> **Directions for this task**: The answer must be the full set of records, repeated exactly.

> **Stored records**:
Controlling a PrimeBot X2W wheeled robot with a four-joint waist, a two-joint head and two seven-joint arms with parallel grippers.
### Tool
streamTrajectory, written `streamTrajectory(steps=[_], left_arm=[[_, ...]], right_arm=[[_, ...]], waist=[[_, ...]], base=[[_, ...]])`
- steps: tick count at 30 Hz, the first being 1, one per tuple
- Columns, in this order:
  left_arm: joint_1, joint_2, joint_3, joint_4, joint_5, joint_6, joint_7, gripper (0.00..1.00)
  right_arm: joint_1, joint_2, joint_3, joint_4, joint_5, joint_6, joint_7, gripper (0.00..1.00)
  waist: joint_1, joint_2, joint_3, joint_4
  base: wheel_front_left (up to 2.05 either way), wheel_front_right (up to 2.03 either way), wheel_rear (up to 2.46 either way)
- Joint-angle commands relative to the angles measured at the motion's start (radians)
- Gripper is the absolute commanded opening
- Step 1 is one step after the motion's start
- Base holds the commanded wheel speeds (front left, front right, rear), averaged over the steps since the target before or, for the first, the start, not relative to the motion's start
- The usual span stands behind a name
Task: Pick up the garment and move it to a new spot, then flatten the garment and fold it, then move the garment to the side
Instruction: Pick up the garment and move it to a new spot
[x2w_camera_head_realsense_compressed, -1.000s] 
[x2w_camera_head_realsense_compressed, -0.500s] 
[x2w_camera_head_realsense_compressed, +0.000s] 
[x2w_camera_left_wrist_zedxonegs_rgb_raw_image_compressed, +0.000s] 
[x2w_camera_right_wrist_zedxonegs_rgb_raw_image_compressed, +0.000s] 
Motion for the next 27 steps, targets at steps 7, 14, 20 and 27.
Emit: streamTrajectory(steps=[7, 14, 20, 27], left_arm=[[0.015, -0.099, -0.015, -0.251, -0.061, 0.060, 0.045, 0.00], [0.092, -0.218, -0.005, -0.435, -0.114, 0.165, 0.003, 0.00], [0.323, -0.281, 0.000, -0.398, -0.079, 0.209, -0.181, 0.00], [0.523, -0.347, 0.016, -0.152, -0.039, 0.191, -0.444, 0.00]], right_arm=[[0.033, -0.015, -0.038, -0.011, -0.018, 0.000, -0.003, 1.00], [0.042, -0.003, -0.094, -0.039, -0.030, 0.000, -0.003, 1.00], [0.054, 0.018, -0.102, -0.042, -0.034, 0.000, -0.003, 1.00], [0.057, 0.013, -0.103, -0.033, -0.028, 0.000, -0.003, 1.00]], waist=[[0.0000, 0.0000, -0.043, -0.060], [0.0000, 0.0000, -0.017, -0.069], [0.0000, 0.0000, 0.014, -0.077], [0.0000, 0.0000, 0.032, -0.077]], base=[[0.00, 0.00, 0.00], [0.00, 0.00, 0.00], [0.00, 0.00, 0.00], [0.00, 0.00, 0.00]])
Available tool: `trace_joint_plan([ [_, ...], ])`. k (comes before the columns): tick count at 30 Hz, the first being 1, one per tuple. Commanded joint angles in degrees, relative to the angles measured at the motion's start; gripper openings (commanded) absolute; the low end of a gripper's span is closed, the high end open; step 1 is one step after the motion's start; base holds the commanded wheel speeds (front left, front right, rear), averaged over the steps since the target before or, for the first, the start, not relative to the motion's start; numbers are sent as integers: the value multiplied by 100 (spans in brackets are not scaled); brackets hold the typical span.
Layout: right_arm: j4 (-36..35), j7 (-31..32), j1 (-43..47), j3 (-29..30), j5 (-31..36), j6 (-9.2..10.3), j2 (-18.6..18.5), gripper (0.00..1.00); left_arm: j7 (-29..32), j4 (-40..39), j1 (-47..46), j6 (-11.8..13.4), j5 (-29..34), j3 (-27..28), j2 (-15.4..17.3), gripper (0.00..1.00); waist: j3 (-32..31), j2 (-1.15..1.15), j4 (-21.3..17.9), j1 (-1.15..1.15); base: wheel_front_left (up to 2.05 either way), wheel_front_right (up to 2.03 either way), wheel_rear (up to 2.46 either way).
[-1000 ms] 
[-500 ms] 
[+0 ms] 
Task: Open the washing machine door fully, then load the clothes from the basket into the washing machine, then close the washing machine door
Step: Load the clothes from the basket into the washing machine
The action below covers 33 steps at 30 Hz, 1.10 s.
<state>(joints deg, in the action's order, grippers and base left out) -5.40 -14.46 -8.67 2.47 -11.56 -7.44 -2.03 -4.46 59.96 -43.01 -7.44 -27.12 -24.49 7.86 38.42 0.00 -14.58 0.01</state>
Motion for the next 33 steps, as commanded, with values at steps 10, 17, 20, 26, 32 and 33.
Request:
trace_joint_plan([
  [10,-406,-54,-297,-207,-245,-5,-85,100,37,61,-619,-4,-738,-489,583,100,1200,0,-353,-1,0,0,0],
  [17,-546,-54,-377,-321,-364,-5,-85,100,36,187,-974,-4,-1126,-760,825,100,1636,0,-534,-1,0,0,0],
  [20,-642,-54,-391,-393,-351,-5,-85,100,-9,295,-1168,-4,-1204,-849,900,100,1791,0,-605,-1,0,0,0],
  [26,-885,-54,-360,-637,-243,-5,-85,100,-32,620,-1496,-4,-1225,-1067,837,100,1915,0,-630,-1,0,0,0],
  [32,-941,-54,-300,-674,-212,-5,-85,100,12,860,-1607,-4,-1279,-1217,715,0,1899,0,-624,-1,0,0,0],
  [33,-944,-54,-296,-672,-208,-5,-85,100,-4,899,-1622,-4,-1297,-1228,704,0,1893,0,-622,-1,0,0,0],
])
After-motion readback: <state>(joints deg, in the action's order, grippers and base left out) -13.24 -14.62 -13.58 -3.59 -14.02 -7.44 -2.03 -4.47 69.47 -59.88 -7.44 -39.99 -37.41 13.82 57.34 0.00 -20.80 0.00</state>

> **Response below**:
Controlling a PrimeBot X2W wheeled robot with a four-joint waist, a two-joint head and two seven-joint arms with parallel grippers.
### Tool
streamTrajectory, written `streamTrajectory(steps=[_], left_arm=[[_, ...]], right_arm=[[_, ...]], waist=[[_, ...]], base=[[_, ...]])`
- steps: tick count at 30 Hz, the first being 1, one per tuple
- Columns, in this order:
  left_arm: joint_1, joint_2, joint_3, joint_4, joint_5, joint_6, joint_7, gripper (0.00..1.00)
  right_arm: joint_1, joint_2, joint_3, joint_4, joint_5, joint_6, joint_7, gripper (0.00..1.00)
  waist: joint_1, joint_2, joint_3, joint_4
  base: wheel_front_left (up to 2.05 either way), wheel_front_right (up to 2.03 either way), wheel_rear (up to 2.46 either way)
- Joint-angle commands relative to the angles measured at the motion's start (radians)
- Gripper is the absolute commanded opening
- Step 1 is one step after the motion's start
- Base holds the commanded wheel speeds (front left, front right, rear), averaged over the steps since the target before or, for the first, the start, not relative to the motion's start
- The usual span stands behind a name
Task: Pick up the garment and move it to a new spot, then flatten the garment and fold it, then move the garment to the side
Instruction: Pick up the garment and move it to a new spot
[x2w_camera_head_realsense_compressed, -1.000s] 
[x2w_camera_head_realsense_compressed, -0.500s] 
[x2w_camera_head_realsense_compressed, +0.000s] 
[x2w_camera_left_wrist_zedxonegs_rgb_raw_image_compressed, +0.000s] 
[x2w_camera_right_wrist_zedxonegs_rgb_raw_image_compressed, +0.000s] 
Motion for the next 27 steps, targets at steps 7, 14, 20 and 27.
Emit: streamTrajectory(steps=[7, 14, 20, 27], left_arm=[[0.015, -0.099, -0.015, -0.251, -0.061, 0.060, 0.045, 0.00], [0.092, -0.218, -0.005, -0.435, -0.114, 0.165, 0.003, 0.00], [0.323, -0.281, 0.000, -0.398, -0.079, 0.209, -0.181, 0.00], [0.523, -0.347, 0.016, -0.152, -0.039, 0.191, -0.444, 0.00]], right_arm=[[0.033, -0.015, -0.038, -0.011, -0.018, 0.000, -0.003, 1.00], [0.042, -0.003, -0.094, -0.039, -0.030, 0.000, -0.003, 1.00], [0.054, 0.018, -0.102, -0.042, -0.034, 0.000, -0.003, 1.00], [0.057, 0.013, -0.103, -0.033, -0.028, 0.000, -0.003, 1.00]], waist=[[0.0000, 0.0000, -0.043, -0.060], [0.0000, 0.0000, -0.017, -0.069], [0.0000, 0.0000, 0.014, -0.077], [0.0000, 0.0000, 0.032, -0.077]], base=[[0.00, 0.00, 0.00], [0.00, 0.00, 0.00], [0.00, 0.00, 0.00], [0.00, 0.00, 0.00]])
Available tool: `trace_joint_plan([ [_, ...], ])`. k (comes before the columns): tick count at 30 Hz, the first being 1, one per tuple. Commanded joint angles in degrees, relative to the angles measured at the motion's start; gripper openings (commanded) absolute; the low end of a gripper's span is closed, the high end open; step 1 is one step after the motion's start; base holds the commanded wheel speeds (front left, front right, rear), averaged over the steps since the target before or, for the first, the start, not relative to the motion's start; numbers are sent as integers: the value multiplied by 100 (spans in brackets are not scaled); brackets hold the typical span.
Layout: right_arm: j4 (-36..35), j7 (-31..32), j1 (-43..47), j3 (-29..30), j5 (-31..36), j6 (-9.2..10.3), j2 (-18.6..18.5), gripper (0.00..1.00); left_arm: j7 (-29..32), j4 (-40..39), j1 (-47..46), j6 (-11.8..13.4), j5 (-29..34), j3 (-27..28), j2 (-15.4..17.3), gripper (0.00..1.00); waist: j3 (-32..31), j2 (-1.15..1.15), j4 (-21.3..17.9), j1 (-1.15..1.15); base: wheel_front_left (up to 2.05 either way), wheel_front_right (up to 2.03 either way), wheel_rear (up to 2.46 either way).
[-1000 ms] 
[-500 ms] 
[+0 ms] 
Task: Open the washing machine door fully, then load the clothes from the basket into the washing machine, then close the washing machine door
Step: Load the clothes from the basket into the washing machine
The action below covers 33 steps at 30 Hz, 1.10 s.
<state>(joints deg, in the action's order, grippers and base left out) -5.40 -14.46 -8.67 2.47 -11.56 -7.44 -2.03 -4.46 59.96 -43.01 -7.44 -27.12 -24.49 7.86 38.42 0.00 -14.58 0.01</state>
Motion for the next 33 steps, as commanded, with values at steps 10, 17, 20, 26, 32 and 33.
Request:
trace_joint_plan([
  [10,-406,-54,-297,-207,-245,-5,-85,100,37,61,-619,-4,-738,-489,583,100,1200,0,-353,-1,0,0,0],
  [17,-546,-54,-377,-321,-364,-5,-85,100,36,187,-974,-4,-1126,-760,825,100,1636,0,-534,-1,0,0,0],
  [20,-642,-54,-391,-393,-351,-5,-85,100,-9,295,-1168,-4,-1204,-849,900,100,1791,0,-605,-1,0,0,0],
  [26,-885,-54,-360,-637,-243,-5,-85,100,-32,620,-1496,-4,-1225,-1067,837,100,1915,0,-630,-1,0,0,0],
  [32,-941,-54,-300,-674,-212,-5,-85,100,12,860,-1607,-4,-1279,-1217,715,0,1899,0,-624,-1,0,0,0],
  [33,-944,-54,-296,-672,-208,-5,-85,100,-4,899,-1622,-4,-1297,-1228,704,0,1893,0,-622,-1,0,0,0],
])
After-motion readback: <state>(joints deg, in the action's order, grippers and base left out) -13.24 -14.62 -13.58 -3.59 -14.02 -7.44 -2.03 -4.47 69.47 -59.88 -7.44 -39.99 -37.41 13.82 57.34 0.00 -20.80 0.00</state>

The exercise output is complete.